(DIRECTIONS FOR THIS TASK): From the entries below, transcribe exactly the lines between the line holding "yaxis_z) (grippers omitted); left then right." and the line holding "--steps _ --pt", inclusive; skip all other lines.
── GIVEN ENTRIES ──
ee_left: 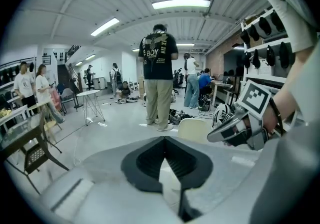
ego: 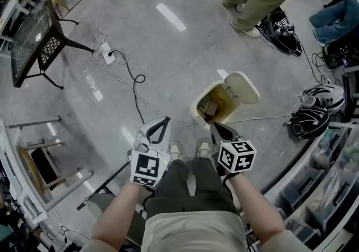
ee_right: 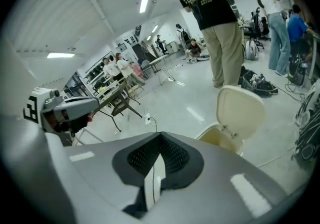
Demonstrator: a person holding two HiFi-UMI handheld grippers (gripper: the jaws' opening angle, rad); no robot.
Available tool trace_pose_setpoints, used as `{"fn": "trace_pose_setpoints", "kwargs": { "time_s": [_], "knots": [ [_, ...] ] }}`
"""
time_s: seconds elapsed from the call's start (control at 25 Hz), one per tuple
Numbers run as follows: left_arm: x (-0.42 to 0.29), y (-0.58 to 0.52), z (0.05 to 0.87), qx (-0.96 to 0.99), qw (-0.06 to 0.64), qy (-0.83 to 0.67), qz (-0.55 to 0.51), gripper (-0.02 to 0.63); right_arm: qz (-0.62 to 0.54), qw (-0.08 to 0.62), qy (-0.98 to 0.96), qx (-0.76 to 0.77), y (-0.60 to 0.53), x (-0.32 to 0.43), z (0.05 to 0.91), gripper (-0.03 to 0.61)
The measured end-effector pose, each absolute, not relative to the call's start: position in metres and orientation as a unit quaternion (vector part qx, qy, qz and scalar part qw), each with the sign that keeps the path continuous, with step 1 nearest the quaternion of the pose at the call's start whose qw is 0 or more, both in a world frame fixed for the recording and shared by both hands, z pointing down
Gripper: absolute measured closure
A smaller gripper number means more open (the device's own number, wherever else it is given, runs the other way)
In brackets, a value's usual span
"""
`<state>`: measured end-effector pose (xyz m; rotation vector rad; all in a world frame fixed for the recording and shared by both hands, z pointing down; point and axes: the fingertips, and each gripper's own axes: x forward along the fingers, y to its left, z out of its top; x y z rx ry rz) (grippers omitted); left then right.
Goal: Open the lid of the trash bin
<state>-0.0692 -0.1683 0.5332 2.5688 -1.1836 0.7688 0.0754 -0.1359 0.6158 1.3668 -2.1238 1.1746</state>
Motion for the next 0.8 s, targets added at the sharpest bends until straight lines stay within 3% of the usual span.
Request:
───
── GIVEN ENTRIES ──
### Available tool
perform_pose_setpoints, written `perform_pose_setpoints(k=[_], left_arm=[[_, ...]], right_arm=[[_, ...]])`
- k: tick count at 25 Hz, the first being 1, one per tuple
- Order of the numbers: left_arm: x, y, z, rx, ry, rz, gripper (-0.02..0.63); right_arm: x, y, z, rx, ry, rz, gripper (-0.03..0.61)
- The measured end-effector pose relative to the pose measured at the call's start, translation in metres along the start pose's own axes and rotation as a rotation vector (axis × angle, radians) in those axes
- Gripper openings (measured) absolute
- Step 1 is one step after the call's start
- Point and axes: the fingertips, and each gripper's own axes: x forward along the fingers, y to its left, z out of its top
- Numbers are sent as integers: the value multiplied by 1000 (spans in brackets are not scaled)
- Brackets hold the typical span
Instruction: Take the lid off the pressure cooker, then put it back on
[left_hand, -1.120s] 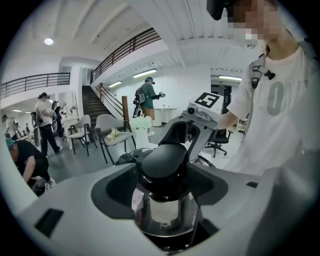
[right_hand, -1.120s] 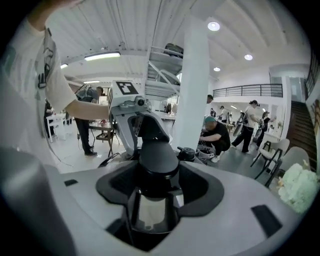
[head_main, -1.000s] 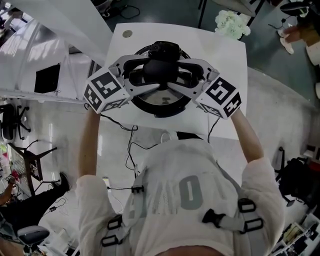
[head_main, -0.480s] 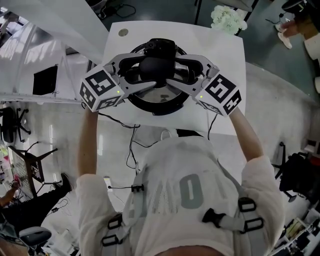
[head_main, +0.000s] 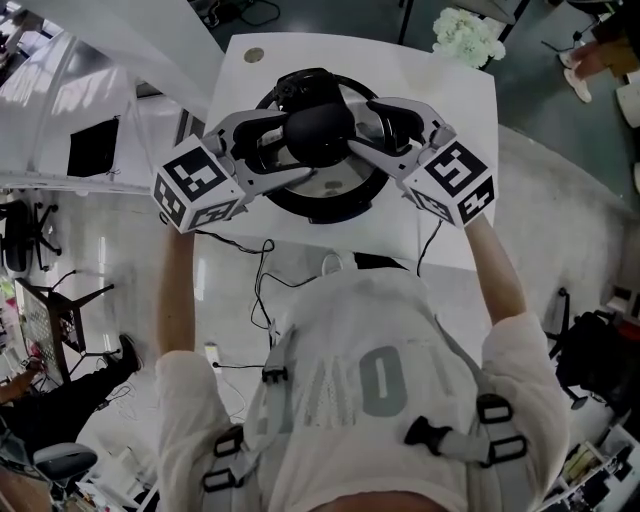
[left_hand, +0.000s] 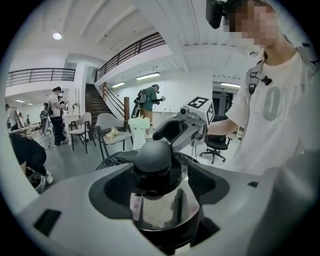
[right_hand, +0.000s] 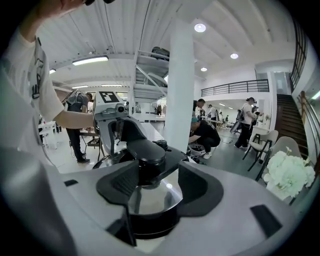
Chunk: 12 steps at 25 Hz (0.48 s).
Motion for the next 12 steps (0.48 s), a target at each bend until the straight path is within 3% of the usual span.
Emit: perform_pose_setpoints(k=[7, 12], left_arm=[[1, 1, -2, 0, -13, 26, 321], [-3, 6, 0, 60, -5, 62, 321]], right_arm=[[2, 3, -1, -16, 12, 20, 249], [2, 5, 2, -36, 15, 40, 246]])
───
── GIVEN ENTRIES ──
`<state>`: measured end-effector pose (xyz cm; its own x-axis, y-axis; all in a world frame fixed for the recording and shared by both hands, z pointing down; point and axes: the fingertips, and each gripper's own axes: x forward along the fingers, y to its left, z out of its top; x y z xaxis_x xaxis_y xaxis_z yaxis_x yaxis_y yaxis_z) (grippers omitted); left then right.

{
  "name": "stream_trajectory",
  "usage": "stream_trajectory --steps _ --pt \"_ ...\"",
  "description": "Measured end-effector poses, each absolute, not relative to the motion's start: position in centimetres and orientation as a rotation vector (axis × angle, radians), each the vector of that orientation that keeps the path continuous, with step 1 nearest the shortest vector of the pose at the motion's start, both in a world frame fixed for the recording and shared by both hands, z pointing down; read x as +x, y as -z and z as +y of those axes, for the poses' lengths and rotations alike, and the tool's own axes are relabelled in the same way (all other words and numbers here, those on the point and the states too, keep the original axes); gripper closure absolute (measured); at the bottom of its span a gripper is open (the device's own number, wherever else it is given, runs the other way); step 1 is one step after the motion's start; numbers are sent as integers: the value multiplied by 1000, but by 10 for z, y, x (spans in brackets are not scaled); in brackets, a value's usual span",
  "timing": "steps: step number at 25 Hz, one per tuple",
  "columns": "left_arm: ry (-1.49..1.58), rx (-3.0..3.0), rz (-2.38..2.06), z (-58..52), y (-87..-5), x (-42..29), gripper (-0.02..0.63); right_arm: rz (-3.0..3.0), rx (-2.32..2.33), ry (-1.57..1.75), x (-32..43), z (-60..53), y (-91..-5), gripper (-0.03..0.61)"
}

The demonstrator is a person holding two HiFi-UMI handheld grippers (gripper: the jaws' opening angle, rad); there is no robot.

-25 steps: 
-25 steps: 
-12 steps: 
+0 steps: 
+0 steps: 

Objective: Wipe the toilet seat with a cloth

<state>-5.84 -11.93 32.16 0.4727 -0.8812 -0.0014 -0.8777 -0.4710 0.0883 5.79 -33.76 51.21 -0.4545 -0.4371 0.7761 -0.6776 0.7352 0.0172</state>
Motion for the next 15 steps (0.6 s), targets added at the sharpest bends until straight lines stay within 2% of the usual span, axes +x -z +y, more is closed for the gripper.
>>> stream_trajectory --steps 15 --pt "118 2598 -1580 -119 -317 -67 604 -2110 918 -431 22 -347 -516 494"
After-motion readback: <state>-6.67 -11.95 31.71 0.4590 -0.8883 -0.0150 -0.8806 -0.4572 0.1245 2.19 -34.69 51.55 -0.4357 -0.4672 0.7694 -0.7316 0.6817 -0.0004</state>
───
(TASK ANSWER):
`<state>`: measured end-effector pose (xyz cm; its own x-axis, y-axis; all in a world frame fixed for the recording and shared by both hands, z pointing down; point and axes: the fingertips, and each gripper's own axes: x forward along the fingers, y to its left, z out of its top; x y z xaxis_x xaxis_y xaxis_z yaxis_x yaxis_y yaxis_z) (grippers omitted); left then right.

{
  "name": "stream_trajectory",
  "usage": "stream_trajectory --steps _ --pt \"_ ...\"",

The exercise calls for nothing more than this answer.